> INFORMATION SHOWN
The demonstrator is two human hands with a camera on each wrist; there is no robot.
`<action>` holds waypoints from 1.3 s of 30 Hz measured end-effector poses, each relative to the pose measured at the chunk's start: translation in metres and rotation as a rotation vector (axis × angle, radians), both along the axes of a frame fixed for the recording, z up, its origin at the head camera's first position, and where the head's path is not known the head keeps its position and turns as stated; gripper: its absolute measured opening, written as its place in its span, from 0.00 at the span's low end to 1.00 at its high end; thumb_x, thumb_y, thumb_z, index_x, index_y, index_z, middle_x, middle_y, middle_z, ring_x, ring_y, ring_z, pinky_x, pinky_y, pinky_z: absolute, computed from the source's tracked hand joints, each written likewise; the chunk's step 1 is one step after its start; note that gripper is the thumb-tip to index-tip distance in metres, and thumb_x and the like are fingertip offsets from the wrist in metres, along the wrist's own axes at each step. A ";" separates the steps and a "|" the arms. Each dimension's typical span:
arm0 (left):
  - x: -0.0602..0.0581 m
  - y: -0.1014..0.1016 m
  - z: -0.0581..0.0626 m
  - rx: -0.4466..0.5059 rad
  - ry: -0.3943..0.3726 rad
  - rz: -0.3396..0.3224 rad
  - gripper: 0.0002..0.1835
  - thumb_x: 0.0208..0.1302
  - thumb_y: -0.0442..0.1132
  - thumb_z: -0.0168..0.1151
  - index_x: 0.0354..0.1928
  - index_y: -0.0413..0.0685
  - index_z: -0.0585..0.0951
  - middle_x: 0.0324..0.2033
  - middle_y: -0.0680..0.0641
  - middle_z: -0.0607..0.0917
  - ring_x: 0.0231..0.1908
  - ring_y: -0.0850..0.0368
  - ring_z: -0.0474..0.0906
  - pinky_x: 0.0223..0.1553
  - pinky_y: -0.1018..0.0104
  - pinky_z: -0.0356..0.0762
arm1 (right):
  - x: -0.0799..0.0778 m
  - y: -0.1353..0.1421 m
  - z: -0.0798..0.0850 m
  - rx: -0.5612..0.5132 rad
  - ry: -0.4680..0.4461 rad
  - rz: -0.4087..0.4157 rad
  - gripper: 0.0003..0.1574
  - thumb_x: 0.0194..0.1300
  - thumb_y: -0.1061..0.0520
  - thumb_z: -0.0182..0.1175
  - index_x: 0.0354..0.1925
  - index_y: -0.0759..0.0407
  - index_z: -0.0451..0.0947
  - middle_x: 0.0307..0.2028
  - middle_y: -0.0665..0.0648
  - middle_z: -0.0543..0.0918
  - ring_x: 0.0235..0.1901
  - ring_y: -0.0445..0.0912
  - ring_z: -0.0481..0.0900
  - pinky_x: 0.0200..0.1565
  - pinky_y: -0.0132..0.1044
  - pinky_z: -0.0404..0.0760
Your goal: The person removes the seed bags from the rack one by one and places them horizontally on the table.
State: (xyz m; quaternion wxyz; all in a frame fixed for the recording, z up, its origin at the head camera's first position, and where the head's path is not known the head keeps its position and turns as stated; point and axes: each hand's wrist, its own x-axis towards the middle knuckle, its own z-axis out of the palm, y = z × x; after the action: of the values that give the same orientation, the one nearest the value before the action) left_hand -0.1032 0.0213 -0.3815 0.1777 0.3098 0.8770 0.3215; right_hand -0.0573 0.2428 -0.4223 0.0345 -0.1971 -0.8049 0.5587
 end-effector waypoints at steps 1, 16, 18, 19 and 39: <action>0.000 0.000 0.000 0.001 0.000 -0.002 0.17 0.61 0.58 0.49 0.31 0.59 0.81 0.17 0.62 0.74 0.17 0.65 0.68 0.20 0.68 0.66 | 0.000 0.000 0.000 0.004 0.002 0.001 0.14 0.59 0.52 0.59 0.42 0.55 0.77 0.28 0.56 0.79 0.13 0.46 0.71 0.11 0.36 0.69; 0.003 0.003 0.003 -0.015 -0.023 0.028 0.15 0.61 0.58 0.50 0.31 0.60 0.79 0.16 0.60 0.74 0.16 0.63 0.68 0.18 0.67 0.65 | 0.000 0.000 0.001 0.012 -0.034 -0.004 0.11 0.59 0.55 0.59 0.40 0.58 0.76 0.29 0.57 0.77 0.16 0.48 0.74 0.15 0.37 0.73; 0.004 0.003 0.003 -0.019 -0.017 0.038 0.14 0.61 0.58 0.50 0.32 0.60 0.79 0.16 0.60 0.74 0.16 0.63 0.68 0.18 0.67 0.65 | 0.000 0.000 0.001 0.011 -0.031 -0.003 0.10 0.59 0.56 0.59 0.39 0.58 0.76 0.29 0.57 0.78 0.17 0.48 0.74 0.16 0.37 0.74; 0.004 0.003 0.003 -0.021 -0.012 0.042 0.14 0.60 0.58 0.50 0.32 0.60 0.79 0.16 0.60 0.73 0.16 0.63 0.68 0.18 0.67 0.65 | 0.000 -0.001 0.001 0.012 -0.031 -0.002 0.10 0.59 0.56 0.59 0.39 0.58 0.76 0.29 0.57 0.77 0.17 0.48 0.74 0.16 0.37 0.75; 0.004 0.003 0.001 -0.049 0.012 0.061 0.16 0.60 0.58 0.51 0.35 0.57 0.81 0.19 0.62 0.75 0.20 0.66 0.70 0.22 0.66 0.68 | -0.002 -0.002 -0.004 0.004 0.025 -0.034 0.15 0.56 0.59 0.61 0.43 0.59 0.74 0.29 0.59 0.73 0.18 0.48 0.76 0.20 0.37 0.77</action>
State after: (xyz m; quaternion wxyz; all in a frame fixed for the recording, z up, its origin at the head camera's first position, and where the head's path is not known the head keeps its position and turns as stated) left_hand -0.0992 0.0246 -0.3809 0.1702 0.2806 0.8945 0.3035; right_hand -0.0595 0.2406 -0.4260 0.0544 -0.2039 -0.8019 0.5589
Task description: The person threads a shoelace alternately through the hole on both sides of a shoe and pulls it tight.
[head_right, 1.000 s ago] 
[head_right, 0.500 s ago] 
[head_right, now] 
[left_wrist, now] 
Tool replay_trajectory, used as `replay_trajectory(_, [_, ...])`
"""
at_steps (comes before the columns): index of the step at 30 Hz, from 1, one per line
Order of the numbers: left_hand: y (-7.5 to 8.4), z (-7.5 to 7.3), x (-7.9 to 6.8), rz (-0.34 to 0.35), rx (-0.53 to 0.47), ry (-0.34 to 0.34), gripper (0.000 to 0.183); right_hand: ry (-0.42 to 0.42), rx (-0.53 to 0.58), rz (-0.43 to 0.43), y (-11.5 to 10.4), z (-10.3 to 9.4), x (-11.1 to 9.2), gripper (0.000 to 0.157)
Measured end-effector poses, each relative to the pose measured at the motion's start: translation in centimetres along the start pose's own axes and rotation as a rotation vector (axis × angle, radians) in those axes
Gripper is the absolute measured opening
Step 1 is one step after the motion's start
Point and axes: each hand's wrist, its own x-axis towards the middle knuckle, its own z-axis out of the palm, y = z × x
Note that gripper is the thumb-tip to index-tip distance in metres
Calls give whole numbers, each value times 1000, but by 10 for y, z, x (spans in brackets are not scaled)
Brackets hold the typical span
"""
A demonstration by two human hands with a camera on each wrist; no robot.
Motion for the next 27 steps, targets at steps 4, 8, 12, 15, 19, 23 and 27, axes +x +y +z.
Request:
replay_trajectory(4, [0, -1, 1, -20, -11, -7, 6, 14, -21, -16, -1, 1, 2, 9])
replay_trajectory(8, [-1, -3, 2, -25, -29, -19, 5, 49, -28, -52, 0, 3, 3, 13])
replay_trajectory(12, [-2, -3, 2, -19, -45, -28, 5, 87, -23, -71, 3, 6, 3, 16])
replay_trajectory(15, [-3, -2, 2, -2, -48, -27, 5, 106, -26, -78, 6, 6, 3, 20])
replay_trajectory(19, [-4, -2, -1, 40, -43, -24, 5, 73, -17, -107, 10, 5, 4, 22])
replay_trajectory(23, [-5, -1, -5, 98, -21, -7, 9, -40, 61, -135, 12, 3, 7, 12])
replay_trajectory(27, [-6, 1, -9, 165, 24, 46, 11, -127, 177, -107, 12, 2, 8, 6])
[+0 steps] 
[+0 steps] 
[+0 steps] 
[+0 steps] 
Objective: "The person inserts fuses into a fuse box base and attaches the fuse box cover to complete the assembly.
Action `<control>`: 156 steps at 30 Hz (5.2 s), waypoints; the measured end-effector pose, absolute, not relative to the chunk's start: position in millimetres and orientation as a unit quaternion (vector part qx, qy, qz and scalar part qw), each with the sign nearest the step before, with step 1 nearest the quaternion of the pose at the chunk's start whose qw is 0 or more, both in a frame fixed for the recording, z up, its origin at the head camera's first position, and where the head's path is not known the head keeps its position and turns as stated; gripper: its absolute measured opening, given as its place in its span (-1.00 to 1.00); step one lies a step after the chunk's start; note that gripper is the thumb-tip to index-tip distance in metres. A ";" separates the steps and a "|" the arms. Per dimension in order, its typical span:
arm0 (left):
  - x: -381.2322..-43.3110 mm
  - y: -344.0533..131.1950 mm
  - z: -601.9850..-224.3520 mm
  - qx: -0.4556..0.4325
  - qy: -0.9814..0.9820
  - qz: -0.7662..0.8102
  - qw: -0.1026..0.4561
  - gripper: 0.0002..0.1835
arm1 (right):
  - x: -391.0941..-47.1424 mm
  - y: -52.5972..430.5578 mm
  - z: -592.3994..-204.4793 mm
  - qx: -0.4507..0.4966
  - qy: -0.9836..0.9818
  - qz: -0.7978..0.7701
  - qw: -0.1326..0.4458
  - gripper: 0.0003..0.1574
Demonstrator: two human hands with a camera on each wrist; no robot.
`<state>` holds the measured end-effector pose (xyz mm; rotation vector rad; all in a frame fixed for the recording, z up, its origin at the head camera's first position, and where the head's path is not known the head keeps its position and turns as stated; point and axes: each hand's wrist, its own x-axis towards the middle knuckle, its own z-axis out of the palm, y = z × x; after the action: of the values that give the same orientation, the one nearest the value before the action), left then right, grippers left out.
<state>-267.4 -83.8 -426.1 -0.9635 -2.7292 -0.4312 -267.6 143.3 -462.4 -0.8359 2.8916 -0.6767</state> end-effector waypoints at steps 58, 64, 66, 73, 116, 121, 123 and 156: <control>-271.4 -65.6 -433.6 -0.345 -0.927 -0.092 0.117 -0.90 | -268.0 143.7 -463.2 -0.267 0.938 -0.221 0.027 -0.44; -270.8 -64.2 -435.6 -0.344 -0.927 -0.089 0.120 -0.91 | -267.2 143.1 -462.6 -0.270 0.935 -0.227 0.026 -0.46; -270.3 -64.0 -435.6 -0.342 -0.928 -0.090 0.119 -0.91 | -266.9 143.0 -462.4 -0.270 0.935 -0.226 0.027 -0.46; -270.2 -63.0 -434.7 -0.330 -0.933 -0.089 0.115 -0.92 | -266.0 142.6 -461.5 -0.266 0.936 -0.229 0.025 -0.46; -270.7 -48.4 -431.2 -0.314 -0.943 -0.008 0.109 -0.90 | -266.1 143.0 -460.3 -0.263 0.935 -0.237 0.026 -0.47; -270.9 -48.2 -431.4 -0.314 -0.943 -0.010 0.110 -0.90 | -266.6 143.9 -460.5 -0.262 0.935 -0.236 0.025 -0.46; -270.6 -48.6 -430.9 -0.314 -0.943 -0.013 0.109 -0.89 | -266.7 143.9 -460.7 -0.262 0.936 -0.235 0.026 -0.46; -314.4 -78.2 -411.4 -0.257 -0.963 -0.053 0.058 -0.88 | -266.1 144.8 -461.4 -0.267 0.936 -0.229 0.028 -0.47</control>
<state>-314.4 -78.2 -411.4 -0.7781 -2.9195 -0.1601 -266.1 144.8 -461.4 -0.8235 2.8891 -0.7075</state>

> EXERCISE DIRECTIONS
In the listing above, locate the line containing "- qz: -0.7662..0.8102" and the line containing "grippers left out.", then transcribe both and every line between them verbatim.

> ANSWER TO THE PROBLEM
  - qz: -0.7662..0.8102
  - qw: -0.1026..0.4561
  - gripper: 0.0002..0.1835
arm1 (right):
  - x: -391.0941..-47.1424 mm
  - y: -52.5972..430.5578 mm
  - z: -592.3994..-204.4793 mm
  - qx: -0.4507..0.4966
  - qy: -0.9836..0.9818
  - qz: -0.7978..0.7701
  - qw: -0.1326..0.4458
  - gripper: 0.0003..0.1574
Demonstrator: two human hands with a camera on each wrist; no robot.
`<state>` holds the measured end-effector pose (xyz mm; rotation vector rad; all in a frame fixed for the recording, z up, its origin at the head camera's first position, and where the head's path is not known the head keeps its position and turns as stated; point and axes: each hand's wrist, its own x-axis towards the middle knuckle, its own z-axis out of the palm, y = z × x; after the action: of the values that give the same orientation, the one nearest the value before the action), left then right, grippers left out.

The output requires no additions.